The night before Darron left to train of the NFL Combine, we had dinner at Cooper’s Hawk. It was a great night to dine there. The crowd was small so service was fast. We shared calamari and both had steaks. I looked over at him, secretly longing for the days when he wore his hair shorter. I knew I would miss seeing that face a few times a week. To me, he is still that tiny little baby hooked up to a heart monitor. I remember his tiny head full of hair, his little hands and feet. He was small and helpless. He needed me and I needed him. Now, he stands six-foot-two, and weighs close to two hundred-forty pounds. And I sat there wondering if we still would need each other. He intended to pay, but I wouldn’t let him.
The ride to Port Columbus on Wednesday was uneventful. The weather was perfect for driving, even better for flying. He let me pack his suitcase. Of course, it was heavier than allowed. But he was flying first class so they waived the fees. We quickly made our way to the Concourse B TSA checkpoint. I felt the tears coming, but held them back. I just flat out refused to melt into a blubbering idiot. I didn’t see my mother the day I left for the U.S. Navy. But I did speak to hear on the phone the night before I flew to Orlando. She cried like a baby. And in some way, I felt bad for leaving home. I didn’t want my son to feel that, so I sucked it up. I gave that goodbye four to six seconds of relentless effort. Good thing I couldn’t go to the gate because I’m sure I would’ve fallen apart as he walked down the jet way.

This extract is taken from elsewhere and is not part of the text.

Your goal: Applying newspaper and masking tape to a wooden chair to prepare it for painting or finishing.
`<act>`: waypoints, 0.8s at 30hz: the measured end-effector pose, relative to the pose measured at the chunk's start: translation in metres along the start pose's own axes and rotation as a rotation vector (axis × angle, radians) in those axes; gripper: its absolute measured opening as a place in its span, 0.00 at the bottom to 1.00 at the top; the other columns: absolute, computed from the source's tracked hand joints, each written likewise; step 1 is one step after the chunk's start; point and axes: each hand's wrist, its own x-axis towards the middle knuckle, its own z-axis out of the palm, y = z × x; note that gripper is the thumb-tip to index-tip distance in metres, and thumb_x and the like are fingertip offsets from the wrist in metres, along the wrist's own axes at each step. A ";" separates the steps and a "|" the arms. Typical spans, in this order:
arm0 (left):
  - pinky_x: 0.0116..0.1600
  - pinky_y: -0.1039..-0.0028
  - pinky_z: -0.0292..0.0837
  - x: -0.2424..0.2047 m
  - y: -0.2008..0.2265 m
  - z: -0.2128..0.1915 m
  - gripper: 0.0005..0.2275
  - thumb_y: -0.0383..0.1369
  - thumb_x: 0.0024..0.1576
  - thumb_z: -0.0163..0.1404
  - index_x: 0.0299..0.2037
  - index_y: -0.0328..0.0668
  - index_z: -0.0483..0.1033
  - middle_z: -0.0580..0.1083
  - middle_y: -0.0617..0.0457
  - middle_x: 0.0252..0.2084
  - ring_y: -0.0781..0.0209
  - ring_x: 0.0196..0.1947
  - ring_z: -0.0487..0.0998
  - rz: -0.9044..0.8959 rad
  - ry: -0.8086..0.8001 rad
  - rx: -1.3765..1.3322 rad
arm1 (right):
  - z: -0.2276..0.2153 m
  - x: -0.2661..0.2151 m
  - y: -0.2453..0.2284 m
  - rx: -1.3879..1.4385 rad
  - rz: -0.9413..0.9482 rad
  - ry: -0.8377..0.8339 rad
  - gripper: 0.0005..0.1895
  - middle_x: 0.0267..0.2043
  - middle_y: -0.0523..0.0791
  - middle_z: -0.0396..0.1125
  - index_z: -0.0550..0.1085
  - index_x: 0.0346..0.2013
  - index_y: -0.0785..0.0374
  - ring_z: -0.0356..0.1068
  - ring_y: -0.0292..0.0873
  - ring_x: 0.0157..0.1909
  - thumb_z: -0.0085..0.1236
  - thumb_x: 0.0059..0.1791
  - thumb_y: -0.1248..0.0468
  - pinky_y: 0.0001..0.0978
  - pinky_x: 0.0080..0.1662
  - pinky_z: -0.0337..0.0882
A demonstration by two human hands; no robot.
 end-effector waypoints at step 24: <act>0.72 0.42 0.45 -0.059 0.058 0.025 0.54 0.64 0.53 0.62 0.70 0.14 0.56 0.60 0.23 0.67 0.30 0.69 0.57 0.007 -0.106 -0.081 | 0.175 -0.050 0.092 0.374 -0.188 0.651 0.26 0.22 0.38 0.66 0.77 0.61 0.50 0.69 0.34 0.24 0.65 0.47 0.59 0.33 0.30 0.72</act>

I waited for him to clear security. I watched as that white skull cap weaved in and out. I watched him gather his bags and belongings. He turned and waived. I waived in return. And just like that, he was gone.

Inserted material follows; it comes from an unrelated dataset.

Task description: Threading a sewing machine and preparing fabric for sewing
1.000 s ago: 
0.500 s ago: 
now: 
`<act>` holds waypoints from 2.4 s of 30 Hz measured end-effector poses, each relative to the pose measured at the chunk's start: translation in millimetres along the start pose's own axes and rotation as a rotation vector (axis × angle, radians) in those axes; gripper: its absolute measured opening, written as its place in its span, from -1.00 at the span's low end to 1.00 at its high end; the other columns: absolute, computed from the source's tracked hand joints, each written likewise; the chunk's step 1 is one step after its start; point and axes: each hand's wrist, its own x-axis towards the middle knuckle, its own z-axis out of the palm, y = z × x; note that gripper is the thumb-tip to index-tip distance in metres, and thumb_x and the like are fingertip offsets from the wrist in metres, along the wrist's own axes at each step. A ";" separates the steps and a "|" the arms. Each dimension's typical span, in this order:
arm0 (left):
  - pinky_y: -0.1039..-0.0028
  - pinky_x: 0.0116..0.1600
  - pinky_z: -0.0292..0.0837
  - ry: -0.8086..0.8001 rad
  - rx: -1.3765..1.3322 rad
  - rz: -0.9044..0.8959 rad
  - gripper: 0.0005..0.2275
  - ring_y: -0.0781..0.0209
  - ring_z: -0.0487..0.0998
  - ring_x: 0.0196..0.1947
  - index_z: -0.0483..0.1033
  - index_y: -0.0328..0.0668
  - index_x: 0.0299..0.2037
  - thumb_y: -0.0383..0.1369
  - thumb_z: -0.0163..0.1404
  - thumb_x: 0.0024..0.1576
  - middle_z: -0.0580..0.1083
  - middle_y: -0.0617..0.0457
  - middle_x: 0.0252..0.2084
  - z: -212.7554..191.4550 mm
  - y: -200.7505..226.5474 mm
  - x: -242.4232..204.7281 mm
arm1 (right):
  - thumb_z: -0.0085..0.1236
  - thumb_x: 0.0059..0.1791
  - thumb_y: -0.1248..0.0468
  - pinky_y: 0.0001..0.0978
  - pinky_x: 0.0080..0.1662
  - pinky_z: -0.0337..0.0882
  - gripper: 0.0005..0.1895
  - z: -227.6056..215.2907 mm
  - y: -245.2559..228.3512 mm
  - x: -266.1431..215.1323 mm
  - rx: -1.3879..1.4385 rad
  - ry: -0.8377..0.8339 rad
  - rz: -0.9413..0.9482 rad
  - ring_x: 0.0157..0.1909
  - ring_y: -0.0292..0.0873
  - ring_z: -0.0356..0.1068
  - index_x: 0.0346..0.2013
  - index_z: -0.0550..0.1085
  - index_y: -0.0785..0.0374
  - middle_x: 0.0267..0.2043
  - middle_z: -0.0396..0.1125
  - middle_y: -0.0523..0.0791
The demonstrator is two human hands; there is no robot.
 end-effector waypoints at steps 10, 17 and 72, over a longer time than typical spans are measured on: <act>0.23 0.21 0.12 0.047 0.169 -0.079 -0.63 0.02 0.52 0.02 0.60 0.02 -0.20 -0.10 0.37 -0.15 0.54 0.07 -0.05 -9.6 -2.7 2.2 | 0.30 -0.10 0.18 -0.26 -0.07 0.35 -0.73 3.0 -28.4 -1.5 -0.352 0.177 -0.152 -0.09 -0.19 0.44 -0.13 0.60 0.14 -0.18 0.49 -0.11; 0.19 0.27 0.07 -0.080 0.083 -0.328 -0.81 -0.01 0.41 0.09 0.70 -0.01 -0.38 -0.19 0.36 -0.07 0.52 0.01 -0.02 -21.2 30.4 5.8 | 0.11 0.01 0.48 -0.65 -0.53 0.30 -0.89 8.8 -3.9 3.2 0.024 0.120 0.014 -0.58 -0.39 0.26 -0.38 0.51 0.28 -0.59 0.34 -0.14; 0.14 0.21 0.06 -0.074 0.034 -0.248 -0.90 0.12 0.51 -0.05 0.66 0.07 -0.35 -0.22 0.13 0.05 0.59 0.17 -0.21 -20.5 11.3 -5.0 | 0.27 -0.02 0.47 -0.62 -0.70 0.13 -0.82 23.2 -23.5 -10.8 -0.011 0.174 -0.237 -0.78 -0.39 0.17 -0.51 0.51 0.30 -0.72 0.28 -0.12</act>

I haven’t cried until now. I’m sitting at work on Sunday night, tears rolling down my face with the Golden Globes in the background. I don’t think it hit me until now how much I miss him. I worry, like all parents do when their babies go off into the big world. Will he make mistakes? Yes. Will he need me in the middle of the night? Probably. Does the distance between us change our love for each other? Nope. We are mother and son, an unbreakable bond exists between us. And while we are physically separated by a couple thousand miles, our love for each other will last forever.

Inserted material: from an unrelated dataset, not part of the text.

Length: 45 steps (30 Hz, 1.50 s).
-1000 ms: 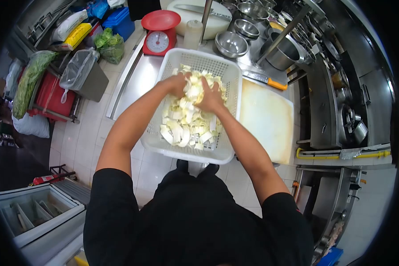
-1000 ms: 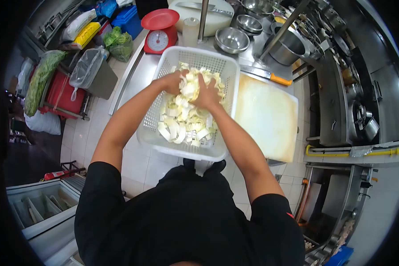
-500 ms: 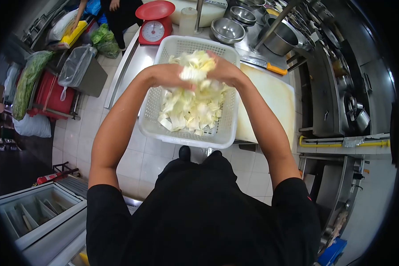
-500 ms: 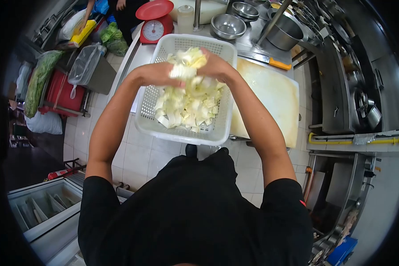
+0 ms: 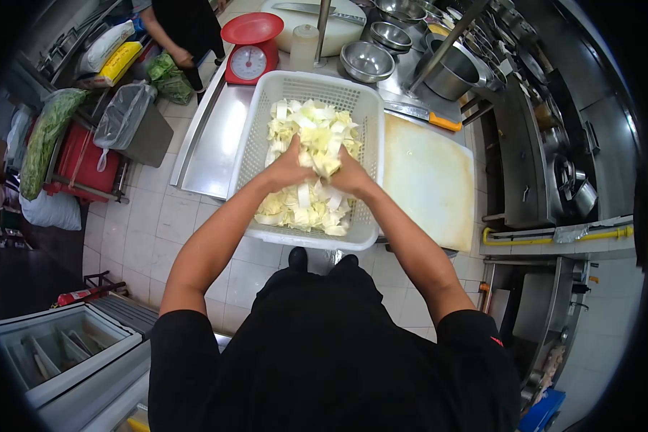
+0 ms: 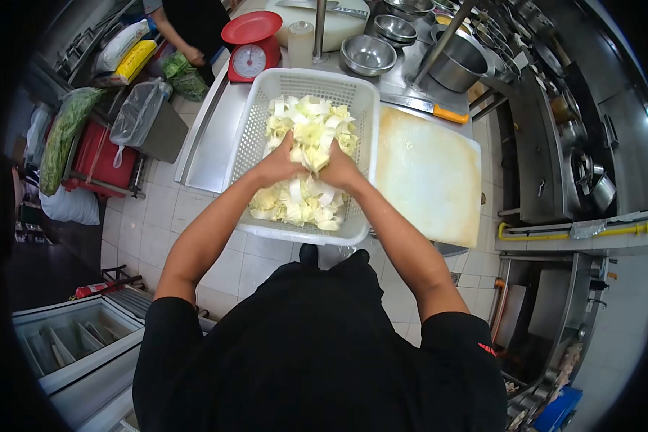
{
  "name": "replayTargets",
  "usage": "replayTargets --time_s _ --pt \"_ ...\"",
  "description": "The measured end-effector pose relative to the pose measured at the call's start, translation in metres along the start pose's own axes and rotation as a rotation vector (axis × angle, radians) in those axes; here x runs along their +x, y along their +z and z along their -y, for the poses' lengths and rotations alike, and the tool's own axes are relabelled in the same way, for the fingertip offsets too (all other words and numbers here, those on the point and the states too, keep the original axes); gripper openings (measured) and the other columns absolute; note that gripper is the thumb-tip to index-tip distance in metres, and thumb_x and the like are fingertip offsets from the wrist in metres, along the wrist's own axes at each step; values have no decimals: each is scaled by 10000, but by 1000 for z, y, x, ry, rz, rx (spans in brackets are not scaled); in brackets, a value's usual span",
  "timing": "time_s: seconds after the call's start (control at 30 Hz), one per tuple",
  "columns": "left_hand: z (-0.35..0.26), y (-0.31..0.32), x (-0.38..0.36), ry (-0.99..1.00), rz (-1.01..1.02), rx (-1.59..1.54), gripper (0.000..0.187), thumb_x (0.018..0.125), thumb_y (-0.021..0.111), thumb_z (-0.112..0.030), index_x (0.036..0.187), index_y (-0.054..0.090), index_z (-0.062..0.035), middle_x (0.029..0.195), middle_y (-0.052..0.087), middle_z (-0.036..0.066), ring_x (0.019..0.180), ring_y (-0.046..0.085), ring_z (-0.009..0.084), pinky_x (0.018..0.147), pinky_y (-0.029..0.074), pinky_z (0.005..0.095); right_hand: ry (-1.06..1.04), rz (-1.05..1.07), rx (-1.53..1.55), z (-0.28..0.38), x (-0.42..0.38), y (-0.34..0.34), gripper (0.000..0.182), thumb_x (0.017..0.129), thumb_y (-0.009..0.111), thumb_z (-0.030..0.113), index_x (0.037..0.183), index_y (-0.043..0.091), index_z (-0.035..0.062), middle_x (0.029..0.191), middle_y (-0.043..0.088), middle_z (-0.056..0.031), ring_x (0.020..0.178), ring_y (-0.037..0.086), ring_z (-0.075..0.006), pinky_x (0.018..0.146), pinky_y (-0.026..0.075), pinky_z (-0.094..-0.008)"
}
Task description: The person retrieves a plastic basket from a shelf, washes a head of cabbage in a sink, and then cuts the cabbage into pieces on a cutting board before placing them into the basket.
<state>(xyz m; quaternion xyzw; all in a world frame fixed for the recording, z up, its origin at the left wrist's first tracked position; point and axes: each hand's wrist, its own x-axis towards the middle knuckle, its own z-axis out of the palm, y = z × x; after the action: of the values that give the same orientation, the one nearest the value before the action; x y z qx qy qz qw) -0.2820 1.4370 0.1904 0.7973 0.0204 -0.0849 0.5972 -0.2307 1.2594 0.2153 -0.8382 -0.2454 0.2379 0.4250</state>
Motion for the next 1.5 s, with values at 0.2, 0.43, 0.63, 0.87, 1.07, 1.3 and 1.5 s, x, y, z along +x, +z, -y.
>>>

The Road Not Taken by Robert Frost
Two roads diverged in a yellow wood,
And sorry I could not travel both
And be one traveler, long I stood
And looked down one as far as I could
To where it bent in the undergrowth;
Then took the other, as just as fair,
And having perhaps the better claim,
Because it was grassy and wanted wear;
Though as for that the passing there
Had worn them really about the same,
And both that morning equally lay
In leaves no step had trodden black.
Oh, I kept the first for another day!
Yet knowing how way leads on to way,
I doubted if I should ever come back.
I shall be telling this with a sigh
Somewhere ages and ages hence:
Two roads diverged in a wood, and I—
I took the one less traveled by,
And that has made all the difference.